1. Introduction and Problem Statement . . . . . . . . . . . . . 3 2. Requirements Language . . . . . . . . . . . . . . . . . . . . 4 3. Updated Definition of Decoder Refresh Point . . . . . . . . . 4 4. Full Intra Request for Layered Codecs . . . . . . . . . . . . 5 5. Identifying the Use of Layered Bitstreams (Informative) . . . 6 6. Layered Codecs and Non-FIR Codec Control Messages (Informative) . . . . . . . . . . . . . . . . . . . . . . . . 7 6.1. Picture Loss Indication (PLI) . . . . . . . . . . . . . . 7 6.2. Slice Loss Indication (SLI) . . . . . . . . . . . . . . . 7 6.3. Reference Picture Selection Indication (RPSI) . . . . . . 7 6.4. Temporal-Spatial Trade-Off Request and Notification (TSTR/TSTN) . . . . . . . . . . . . . . . . . . . . . . . 8 6.5. H.271 Video Back Channel Message (VBCM) . . . . . . . . . 8 7. IANA Considerations . . . . . . . . . . . . . . . . . . . . . 8 8. Security Considerations . . . . . . . . . . . . . . . . . . . 9 9. References . . . . . . . . . . . . . . . . . . . . . . . . . 9 9.1. Normative References . . . . . . . . . . . . . . . . . . 9 9.2. Informative References . . . . . . . . . . . . . . . . . 9 Acknowledgements . . . . . . . . . . . . . . . . . . . . . . . . 11 Authors' Addresses . . . . . . . . . . . . . . . . . . . . . . . 11
The "Extended RTP Profile for Real-time Transport Control Protocol (RTCP)-Based Feedback (RTP/AVPF)" [RFC4585] and "Codec Control Messages in the RTP Audio-Visual Profile with Feedback (AVPF)" [RFC5104] specify a number of payload-specific feedback messages that a media receiver can use to inform a media sender of certain conditions or to make certain requests. The feedback messages are being sent as RTCP receiver reports, and RFC 4585 specifies timing rules that make the use of those messages practical for time-sensitive codec control.

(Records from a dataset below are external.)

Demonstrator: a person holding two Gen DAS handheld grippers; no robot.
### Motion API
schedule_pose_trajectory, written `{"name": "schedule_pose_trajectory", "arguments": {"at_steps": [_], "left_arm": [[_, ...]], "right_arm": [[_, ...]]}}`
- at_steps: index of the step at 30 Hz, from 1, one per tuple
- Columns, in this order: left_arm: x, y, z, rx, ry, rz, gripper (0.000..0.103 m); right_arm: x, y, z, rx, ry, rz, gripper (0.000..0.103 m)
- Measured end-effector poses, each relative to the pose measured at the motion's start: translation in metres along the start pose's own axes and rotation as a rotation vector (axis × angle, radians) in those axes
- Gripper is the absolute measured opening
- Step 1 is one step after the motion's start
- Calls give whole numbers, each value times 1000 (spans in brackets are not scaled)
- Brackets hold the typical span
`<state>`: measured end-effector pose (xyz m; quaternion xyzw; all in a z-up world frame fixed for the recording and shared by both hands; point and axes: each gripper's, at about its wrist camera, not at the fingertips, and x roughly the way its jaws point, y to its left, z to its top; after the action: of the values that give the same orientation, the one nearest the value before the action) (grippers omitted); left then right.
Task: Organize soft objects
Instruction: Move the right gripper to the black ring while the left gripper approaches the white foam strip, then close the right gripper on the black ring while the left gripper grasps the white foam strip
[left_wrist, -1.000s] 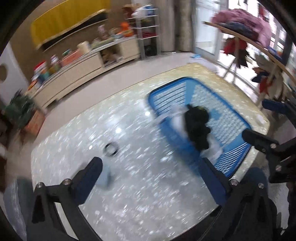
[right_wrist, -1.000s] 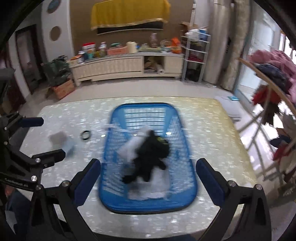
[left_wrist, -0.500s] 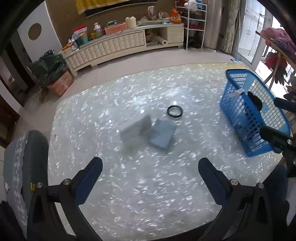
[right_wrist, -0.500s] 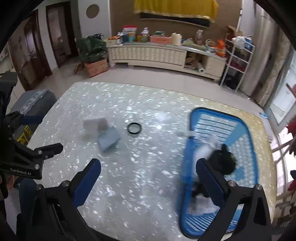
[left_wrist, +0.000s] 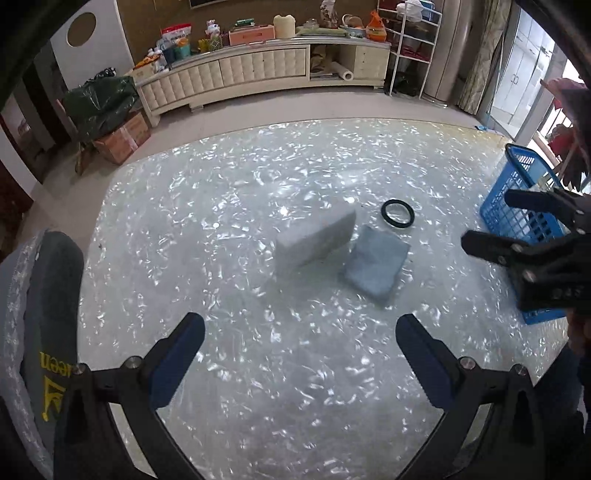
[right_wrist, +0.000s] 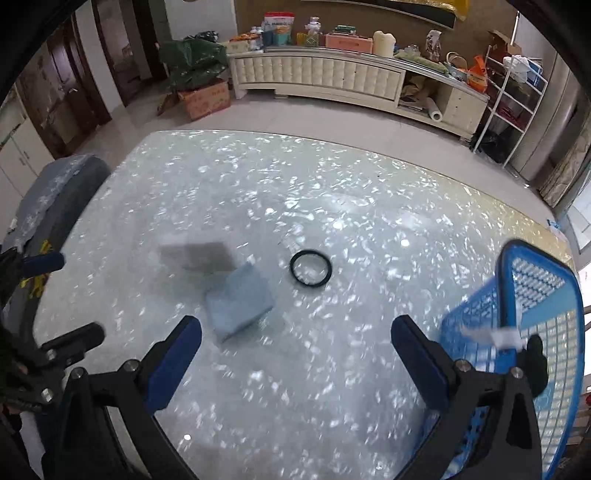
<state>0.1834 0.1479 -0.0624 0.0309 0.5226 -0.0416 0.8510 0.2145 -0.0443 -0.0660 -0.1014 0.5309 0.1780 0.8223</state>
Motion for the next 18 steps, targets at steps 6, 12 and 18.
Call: {"name": "schedule_pose_trajectory", "arguments": {"at_steps": [6,12,18], "left_arm": [[18,13,7,13,2,-28,103],[36,19,17,56,-3,-64,103],[61,22,35,143,2,-83,103]], "right_arm": [[35,-4,13,23,36,-35,102],[74,-9,13,37,87,-35,95],[95,-18,14,64,111,-40,92]]}}
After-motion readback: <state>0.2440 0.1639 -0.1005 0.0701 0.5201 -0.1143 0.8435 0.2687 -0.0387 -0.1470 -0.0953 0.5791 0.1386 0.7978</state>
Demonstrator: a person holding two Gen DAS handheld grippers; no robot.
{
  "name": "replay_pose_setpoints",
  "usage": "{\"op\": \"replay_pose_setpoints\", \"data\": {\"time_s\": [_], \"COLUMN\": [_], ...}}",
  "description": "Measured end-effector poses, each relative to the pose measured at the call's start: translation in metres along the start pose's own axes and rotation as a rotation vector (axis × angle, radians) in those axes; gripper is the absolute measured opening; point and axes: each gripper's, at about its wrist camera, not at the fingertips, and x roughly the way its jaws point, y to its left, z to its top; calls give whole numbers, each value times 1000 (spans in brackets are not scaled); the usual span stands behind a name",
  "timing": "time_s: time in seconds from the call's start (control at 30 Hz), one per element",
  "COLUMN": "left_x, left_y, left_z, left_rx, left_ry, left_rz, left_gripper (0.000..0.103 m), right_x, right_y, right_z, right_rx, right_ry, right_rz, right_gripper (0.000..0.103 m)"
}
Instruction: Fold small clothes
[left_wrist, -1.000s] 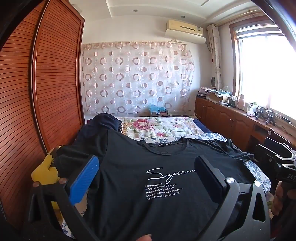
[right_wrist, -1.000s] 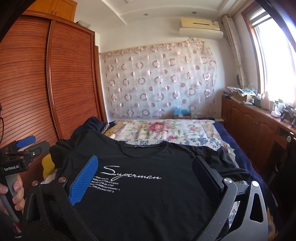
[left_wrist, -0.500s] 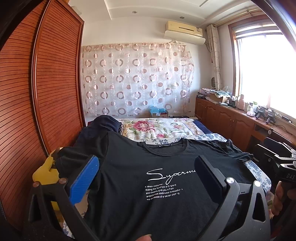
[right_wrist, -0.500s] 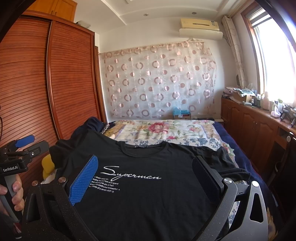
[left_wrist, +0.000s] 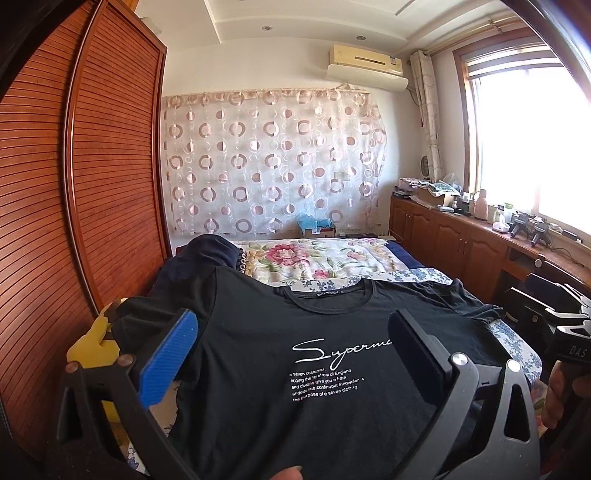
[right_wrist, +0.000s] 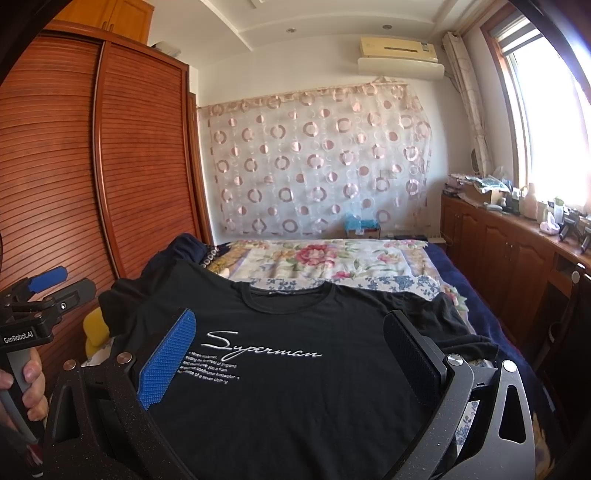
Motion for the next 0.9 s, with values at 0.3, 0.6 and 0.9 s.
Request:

“基于实时传输控制协议(RTCP)的反馈(RTP/AVPF)的扩展RTP配置文件”[RFC4585]和“带反馈的RTP视听配置文件(AVPF)中的编解码器控制消息”[RFC5104]指定一系列特定于有效负载的反馈消息,媒体接收者可以使用这些消息通知媒体发送者某些情况或发出某些请求。反馈消息将作为RTCP接收器报告发送,RFC 4585指定了使这些消息的使用实用于时间敏感编解码器控制的定时规则。

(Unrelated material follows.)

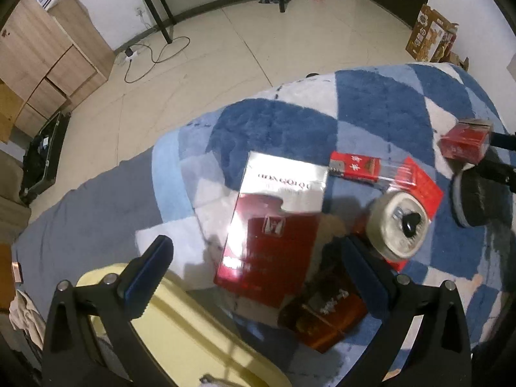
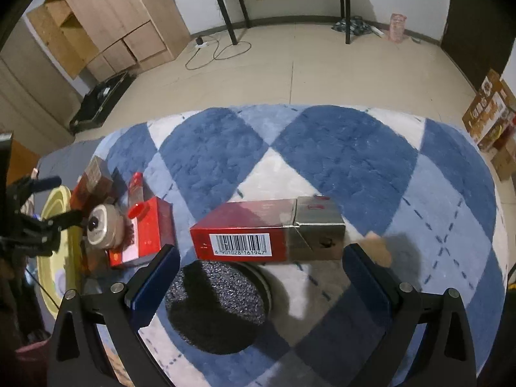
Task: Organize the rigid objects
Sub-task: 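Grasp the red cigarette pack with the left tool while the right tool grasps the red-silver barcode box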
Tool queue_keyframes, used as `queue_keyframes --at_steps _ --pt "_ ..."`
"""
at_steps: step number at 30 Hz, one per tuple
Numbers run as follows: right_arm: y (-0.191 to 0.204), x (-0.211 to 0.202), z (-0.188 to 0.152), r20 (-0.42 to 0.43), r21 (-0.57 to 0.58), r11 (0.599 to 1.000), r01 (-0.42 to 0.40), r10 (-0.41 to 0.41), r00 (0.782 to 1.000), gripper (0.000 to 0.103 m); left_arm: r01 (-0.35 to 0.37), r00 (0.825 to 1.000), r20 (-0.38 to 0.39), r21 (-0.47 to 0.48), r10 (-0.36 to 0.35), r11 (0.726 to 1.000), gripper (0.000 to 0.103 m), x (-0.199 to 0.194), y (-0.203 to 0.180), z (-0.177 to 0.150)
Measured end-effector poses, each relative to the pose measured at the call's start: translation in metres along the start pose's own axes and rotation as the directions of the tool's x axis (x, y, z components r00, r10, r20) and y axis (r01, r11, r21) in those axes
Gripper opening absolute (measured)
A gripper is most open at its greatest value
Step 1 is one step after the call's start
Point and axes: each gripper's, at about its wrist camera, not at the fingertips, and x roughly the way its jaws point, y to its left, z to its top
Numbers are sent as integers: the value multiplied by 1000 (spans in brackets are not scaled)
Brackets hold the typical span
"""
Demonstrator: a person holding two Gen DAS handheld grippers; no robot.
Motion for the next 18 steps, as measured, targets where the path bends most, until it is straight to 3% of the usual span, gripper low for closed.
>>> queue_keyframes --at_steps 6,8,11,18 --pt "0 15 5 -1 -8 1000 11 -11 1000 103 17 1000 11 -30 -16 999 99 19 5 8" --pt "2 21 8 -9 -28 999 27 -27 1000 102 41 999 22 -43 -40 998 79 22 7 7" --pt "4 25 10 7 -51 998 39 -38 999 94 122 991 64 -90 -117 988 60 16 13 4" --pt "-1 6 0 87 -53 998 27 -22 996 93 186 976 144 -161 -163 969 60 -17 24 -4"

Since the time those RFCs were developed, layered codecs have gained in popularity and deployment. Layered codecs use multiple sub-bitstreams called "layers" to represent the content in different fidelities. Depending on the media codec and its RTP payload format in use, a number of options exist on how to transport those layers in RTP. Summarizing "A Taxonomy of Semantics and Mechanisms for Real-Time Transport Protocol (RTP) Sources" [RFC7656]):
自从这些RFC被开发以来,分层编解码器已经得到了普及和部署。分层编解码器使用称为“层”的多个子比特流以不同的保真度表示内容。根据所使用的媒体编解码器及其RTP有效负载格式,在如何在RTP中传输这些层上存在许多选项。总结“实时传输协议(RTP)源的语义和机制分类法”[RFC7656]:
single layers or groups of layers may be sent in their own RTP streams in Multiple RTP streams on a Single media Transport (MRST) or Multiple RTP streams on Multiple media Transports (MRMT) mode;
单层或层组可在单个媒体传输(MRST)模式下的多个RTP流中以其自身的RTP流发送,或在多个媒体传输(MRMT)模式下以多个RTP流发送;
using media-codec specific multiplexing mechanisms, multiple layers may be sent in a single RTP stream in Single RTP stream on a Single media Transport (SRST) mode.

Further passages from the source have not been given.